Write out exactly the lines below from the one containing "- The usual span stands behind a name" to the last, both ends kept, and nothing more; skip all pictures.

--- START ---

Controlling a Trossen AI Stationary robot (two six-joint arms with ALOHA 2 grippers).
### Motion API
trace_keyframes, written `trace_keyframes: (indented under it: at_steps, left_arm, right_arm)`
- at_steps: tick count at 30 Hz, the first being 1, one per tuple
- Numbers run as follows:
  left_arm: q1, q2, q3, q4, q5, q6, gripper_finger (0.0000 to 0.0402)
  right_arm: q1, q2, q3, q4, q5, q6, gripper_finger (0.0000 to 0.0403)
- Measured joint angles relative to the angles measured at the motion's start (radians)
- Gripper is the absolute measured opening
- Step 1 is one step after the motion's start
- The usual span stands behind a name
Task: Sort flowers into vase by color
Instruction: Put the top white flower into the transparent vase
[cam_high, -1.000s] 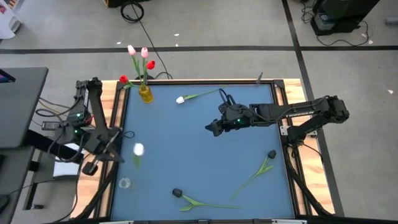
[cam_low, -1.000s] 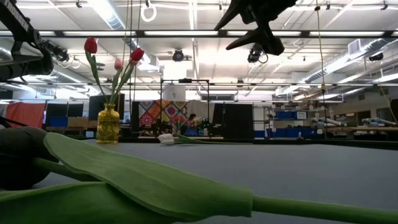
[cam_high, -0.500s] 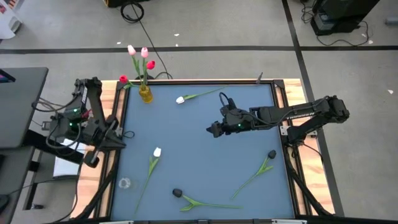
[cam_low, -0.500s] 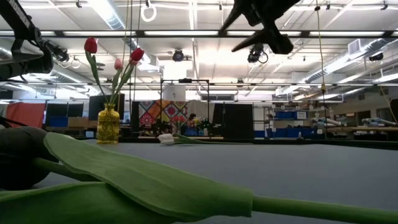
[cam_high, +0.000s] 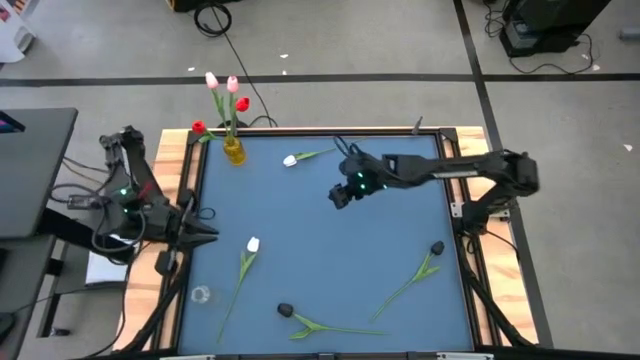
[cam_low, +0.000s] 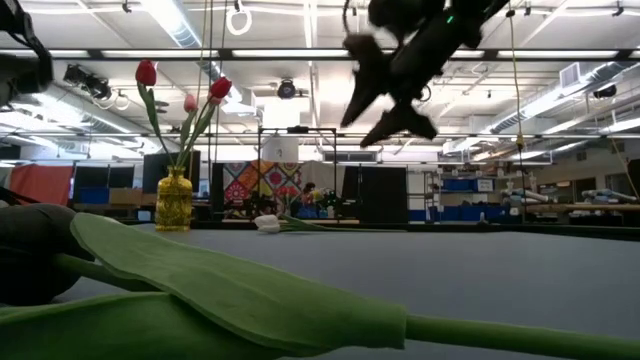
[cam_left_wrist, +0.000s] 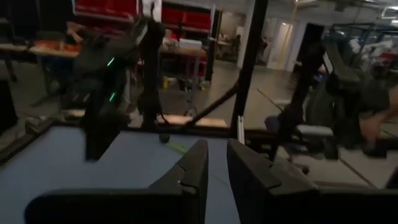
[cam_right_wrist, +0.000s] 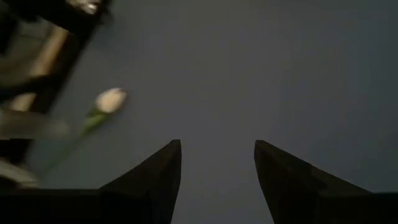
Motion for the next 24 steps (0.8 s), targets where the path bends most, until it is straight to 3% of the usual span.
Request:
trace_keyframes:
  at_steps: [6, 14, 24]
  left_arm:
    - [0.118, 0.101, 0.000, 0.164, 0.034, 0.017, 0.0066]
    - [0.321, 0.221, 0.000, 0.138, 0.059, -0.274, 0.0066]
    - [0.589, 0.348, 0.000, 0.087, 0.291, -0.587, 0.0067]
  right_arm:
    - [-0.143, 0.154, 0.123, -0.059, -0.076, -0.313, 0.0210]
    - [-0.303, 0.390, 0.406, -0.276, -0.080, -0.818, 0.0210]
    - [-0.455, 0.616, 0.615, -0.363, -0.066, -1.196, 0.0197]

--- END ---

[Exercise solution]:
- The usual span stands behind a name
Task: Sort flowers into vase by color
Instruction: Put the top white flower into the transparent vase
[cam_high, -1.000s] 
[cam_low, -1.000s] 
[cam_high, -0.500s] 
[cam_low, -0.500s] 
[cam_high, +0.000s] 
[cam_low, +0.000s] 
[cam_left_wrist, +0.000s] 
[cam_right_wrist, +0.000s] 
Motion for the next 24 steps (0.8 s), targets where the path bends most, until it is straight to 3% of the usual span.
Request:
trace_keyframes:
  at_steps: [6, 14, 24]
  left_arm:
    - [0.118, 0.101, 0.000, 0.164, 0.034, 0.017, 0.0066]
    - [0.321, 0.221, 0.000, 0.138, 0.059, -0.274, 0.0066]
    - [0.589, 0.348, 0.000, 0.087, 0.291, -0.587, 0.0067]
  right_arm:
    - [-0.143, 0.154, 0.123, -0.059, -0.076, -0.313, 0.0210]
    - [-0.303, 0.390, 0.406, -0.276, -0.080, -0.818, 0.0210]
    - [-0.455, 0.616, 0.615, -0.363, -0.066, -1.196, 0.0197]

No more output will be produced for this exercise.